Barcelona me reveló también la belleza de sus calles secundarias. Carrer Tallers fue uno de mis recorridos favoritos: entrar en tiendas de segunda mano con abrigos que guardaban otras historias, rebuscar entre vinilos que parecían esperar una segunda oportunidad, 

abrir libros subrayados que todavía conservaban secretos ajenos. 

Nunca buscaba nada concreto y, sin embargo, siempre salía con la sensación de haberme llevado un fragmento de otras vidas.


Había noches en casa con vino barato, largas conversaciones que se desbordaban sobre la mesa, y otras que acababan en la Ovella Negra, entre jarras enormes y un ruido que a veces molestaba y otras acompañaba. También había noches más fancy, como las que empezaban en El Nacional, con sus luces altas y ese aire de gran escenario donde de pronto nos sentíamos un poco más mayores de lo que éramos. Ahora solemos ir a bodegas a probar un buen vino, o a terrazas donde el aire circula distinto, con otra calma.
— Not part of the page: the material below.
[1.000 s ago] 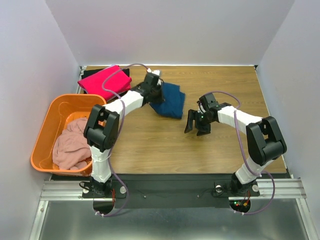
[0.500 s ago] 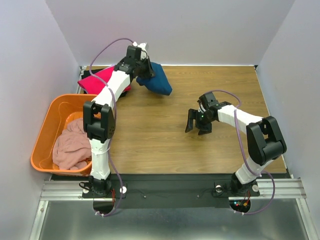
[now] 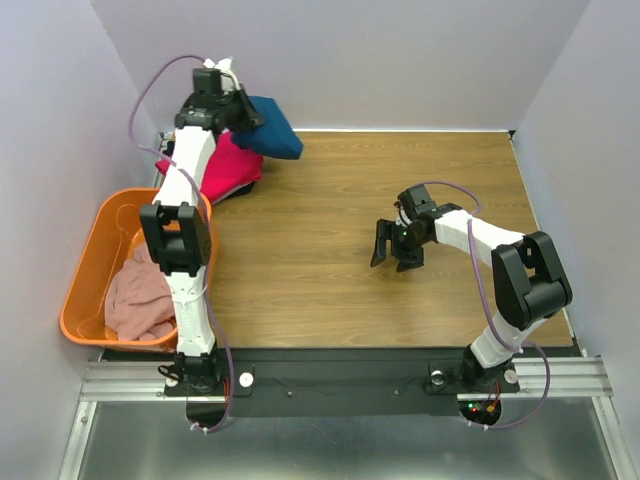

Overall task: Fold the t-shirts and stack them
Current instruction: Neatly place the folded tshirt to the corner

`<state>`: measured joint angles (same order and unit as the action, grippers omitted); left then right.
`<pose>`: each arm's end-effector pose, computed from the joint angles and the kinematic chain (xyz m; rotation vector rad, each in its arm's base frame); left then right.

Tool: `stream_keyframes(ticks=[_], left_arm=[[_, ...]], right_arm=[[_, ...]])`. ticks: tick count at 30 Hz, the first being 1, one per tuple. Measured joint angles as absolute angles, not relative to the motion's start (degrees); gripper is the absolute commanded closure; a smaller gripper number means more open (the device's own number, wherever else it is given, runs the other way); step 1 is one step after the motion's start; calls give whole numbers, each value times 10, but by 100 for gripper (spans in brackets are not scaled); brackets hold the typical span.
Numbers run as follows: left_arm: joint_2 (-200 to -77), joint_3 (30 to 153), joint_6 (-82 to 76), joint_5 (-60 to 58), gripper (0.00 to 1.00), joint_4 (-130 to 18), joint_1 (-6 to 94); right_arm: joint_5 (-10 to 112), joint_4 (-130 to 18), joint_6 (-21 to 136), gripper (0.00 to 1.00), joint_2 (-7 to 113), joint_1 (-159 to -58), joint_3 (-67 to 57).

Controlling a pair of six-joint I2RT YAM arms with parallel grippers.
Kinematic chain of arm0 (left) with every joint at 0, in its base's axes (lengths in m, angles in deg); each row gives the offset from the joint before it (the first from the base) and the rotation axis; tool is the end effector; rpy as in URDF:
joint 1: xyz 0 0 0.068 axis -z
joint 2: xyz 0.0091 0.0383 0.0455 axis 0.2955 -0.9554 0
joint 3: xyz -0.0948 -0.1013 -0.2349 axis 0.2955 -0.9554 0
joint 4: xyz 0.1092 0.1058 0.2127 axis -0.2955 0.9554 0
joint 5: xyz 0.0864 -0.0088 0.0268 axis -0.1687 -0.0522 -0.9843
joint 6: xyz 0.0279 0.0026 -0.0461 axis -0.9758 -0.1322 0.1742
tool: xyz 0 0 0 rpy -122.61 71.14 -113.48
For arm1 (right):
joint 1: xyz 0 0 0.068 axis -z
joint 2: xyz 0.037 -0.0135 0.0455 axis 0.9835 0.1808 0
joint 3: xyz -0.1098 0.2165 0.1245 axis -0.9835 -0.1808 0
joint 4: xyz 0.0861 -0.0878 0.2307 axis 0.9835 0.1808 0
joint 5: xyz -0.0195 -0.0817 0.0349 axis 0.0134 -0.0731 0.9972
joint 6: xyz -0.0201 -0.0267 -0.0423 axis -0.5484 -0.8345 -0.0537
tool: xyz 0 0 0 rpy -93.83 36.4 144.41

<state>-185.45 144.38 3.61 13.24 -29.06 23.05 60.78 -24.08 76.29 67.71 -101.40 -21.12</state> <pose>0.4991 -0.0650 0.3668 0.0545 1.9836 -0.6573 0.2917 0.1279 0.1781 0.0171 2.8655 0.6087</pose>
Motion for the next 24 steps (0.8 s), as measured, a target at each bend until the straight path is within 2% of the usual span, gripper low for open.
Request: stream_keyframes(ticks=[4,10,24], left_arm=[[-1851,1437,36,138,100,-293,184],[-1813,1354,34,146,100,-312,137],[-1761,1264,44,149,100,-357,109]], right_arm=[[613,-241,763,17,677,-1014,-211],[617,-241,763,17,677,-1014,-211],[622,-241,762,17,678,-1014,-211]])
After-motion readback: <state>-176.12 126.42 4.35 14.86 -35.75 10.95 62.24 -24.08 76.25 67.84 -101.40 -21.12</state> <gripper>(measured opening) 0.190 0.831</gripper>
Me sigue dando nostalgia pensar en aquellas vueltas a casa en metro, con el cansancio en los hombros, la música en los auriculares y ese gesto de abrir la puerta despacio, vigilando de no hacer ruido al entrar, 

como si la ciudad entera se hubiera quedado pegada a mí.

Al principio, nuestras mañanas se resolvían en un 365: cafés baratos, bollería recién sacada y esa sensación de que lo importante era estar juntos, no el lugar. Con el tiempo, fuimos cambiando a cafeterías de especialidad, donde la espuma del flat white parecía darnos un aire distinto, como si hubiéramos crecido un poco sin darnos cuenta. Pero guardo cariño a esas mesas en las que cabía todo: el cansancio de un examen, los planes de un viaje, la risa inesperada de un lunes cualquiera.
Plaça Catalunya era nuestro lugar de cruce. No hacía falta concretar demasiado: decías “nos vemos ahí” y tarde o temprano alguien aparecía, 

como si la plaza supiera juntar caminos. 


Era punto de partida y de regreso, un reloj sin agujas que nos ordenaba sin que lo pensáramos.

El Cèntric cambió de manos y me da una nostalgia rara, 

como cuando descubres que algo tuyo sigue existiendo pero ya no es lo mismo.

Sigo yendo a la terraza de La Central, que me reconforta, aunque ahora mis cafés se repartan por otros rincones. En esas mesas todavía siento el murmullo de aquellos días en que todo parecía por estrenar: la ciudad, las amistades, incluso yo misma.


Barcelona fue también esa constelación de mesas pequeñas donde aprendí a contarme y a escuchar a los demás.

Cerrar la puerta sin irse del todo

Al final, lo que me forjó no fueron los edificios ni las postales, sino los gestos que todavía arrastro conmigo: bajar persianas a medias para que la luz entre suave, abrir la puerta a los amigos aunque no hubiera plan, caminar manzanas del Eixample para ordenar los pensamientos. Aprendí a improvisar cenas con lo que hubiera en la nevera, a alargar sobremesas, a encontrar belleza en rutinas que parecían insignificantes. 

Barcelona me enseñó que una vida se construye así: con costumbres compartidas, con vínculos que se encienden en lo cotidiano, con calles que se vuelven propias cuando decides habitarlas de verdad.

Ya no vivo allí, pero la ciudad me acompaña en lo que hago sin pensarlo: en una receta, en un paseo, en un “¿cuándo nos vemos?” que todavía escribo a los amigos de siempre. Quizá pertenecer no sea quedarse para siempre, sino aceptar que una parte de ti seguirá en ese lugar. Y mi parte, lo sé, sigue ahí: en una mesa pequeña de algún bar, con un café en vaso y el murmullo de Barcelona latiendo de fondo.